◆ **Problem requirements**: Exactly how many lines in this data contain the word "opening"? Only the number should be given.

(Dataset items)
((

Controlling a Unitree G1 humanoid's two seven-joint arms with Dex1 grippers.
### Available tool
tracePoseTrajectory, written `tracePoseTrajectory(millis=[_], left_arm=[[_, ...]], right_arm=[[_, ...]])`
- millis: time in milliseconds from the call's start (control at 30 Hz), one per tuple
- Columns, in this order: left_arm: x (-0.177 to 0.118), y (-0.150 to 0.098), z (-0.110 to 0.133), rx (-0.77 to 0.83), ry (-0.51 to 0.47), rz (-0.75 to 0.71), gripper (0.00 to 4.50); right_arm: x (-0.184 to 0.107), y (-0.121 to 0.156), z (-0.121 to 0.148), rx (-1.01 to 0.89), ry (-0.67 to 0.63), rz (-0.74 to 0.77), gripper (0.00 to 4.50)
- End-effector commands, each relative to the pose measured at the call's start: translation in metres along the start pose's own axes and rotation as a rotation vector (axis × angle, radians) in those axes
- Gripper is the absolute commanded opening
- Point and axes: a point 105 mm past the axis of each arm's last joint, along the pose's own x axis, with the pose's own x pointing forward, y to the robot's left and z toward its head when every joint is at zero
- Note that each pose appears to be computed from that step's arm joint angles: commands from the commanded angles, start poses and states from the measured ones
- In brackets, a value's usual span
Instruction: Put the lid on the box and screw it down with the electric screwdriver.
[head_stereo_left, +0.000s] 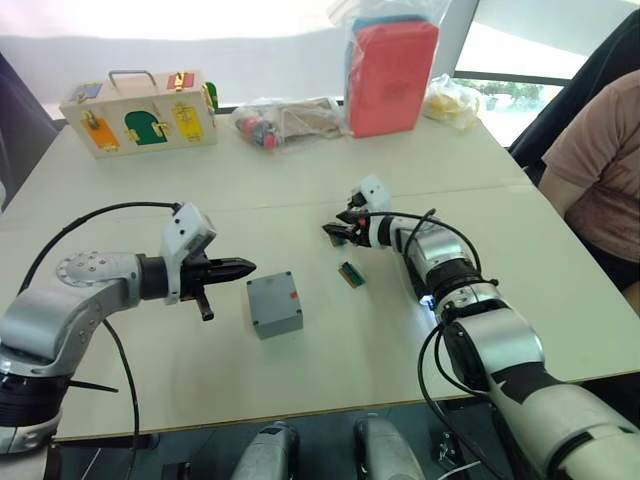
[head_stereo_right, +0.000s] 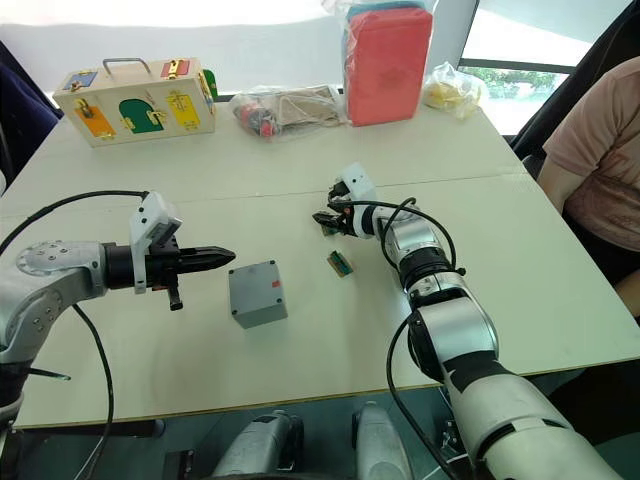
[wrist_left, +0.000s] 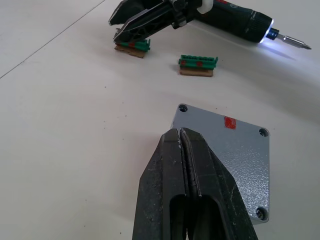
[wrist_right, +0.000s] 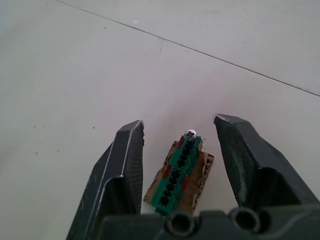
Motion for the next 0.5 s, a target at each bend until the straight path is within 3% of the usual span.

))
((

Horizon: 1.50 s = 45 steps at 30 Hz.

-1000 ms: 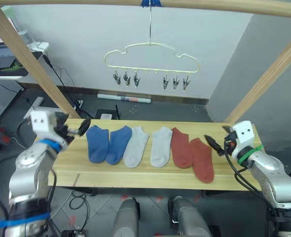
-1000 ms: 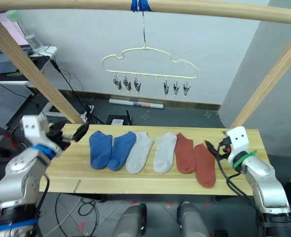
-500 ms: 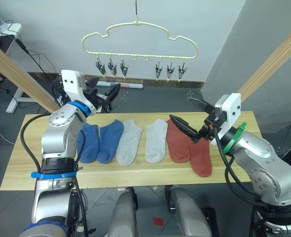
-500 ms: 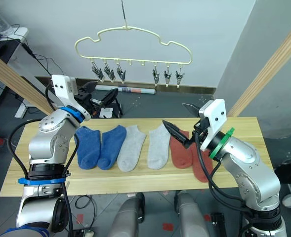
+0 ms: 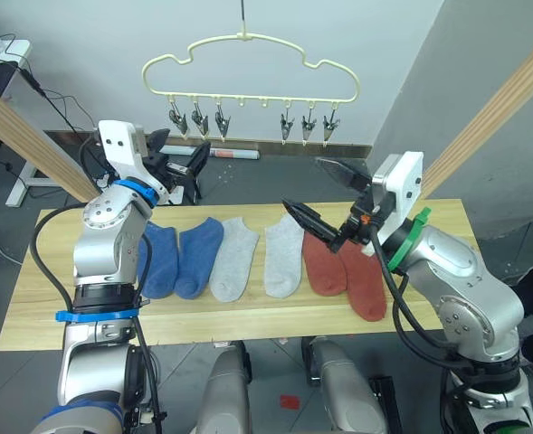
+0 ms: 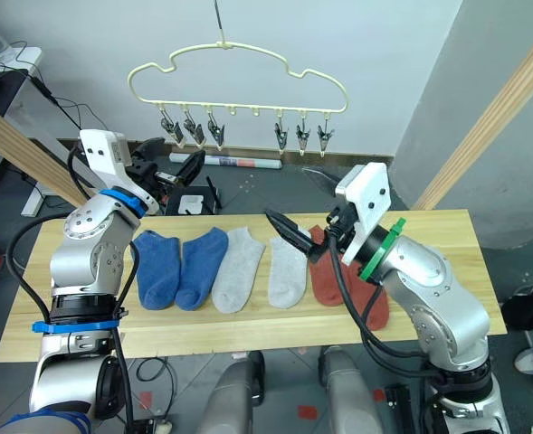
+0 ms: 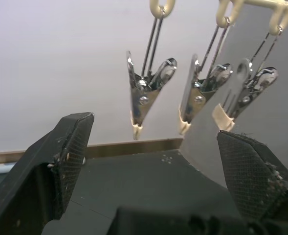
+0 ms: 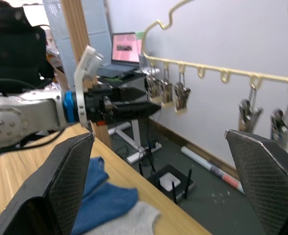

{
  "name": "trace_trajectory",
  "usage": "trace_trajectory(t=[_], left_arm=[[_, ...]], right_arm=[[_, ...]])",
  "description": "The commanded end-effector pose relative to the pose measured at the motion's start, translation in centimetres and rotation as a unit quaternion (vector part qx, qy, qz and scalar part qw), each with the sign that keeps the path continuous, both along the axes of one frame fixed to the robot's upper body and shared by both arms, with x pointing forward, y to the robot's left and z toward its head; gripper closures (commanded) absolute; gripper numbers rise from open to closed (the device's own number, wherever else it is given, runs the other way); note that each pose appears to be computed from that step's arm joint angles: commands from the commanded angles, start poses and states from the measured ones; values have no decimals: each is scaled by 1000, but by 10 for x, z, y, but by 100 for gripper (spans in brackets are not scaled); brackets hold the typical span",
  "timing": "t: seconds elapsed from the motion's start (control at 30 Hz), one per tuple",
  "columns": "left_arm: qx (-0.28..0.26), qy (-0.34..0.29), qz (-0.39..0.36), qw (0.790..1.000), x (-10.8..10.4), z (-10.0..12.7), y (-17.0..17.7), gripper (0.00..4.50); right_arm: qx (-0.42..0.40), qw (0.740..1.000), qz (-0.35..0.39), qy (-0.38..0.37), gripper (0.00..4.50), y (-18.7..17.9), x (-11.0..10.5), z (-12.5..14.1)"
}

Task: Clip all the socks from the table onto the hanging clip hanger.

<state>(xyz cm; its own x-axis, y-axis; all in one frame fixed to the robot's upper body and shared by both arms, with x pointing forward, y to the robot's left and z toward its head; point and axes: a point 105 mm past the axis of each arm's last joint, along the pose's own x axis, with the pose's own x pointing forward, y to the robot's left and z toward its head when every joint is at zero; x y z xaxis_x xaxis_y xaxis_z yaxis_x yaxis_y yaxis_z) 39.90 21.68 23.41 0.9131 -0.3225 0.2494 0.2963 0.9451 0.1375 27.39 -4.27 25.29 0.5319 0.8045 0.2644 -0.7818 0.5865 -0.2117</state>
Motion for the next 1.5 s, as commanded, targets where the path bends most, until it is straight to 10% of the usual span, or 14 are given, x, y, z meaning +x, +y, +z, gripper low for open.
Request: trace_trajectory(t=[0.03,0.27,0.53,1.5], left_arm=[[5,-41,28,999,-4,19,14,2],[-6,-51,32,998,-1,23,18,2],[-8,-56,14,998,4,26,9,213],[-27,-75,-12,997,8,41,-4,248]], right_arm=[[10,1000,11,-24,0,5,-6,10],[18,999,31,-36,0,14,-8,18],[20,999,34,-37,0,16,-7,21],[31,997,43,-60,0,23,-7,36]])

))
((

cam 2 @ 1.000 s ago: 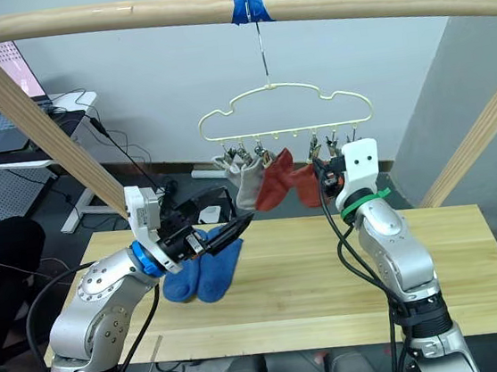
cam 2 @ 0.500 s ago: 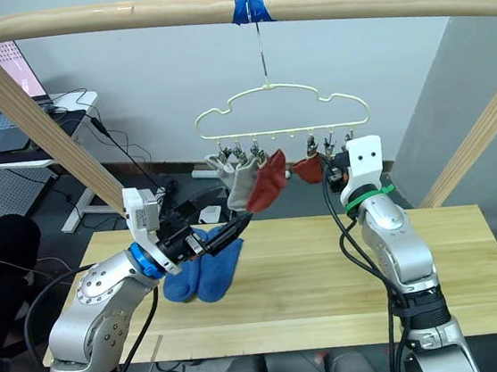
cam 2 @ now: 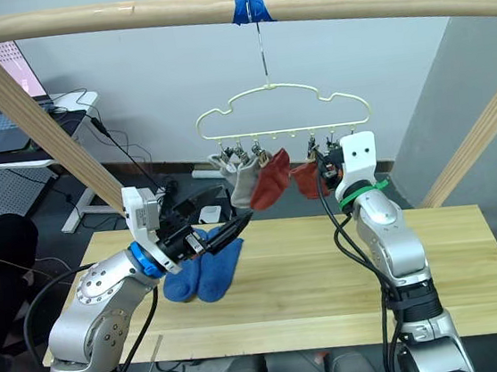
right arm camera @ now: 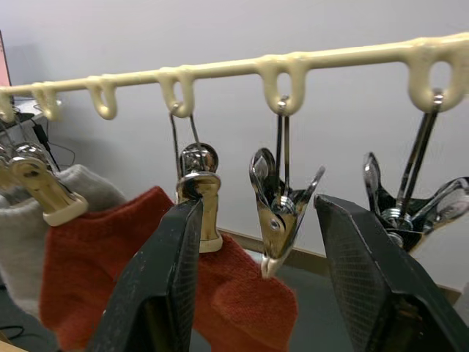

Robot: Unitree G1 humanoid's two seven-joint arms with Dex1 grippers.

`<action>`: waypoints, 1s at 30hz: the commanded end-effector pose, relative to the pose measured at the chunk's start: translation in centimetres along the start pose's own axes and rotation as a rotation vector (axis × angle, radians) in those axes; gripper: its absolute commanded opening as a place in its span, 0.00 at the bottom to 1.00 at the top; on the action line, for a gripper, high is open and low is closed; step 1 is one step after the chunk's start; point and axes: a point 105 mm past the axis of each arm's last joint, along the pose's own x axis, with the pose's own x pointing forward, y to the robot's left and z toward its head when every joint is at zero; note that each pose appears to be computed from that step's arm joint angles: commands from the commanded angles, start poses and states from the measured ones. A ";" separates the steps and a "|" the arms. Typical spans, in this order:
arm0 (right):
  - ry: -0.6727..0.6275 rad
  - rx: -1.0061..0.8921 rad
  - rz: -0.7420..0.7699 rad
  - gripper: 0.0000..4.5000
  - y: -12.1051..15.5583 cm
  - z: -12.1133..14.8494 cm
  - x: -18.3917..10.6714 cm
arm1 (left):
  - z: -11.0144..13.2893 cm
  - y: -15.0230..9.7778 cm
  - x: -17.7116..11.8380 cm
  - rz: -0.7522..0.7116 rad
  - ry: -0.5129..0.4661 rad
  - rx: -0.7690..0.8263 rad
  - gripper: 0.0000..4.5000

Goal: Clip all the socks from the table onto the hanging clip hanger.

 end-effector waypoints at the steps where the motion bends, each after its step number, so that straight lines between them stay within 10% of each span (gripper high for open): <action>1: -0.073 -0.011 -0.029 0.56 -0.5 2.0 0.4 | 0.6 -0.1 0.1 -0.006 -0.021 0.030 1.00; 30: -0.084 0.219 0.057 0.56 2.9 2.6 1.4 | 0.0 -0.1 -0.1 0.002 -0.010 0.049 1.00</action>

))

◆ **Expected output**: 2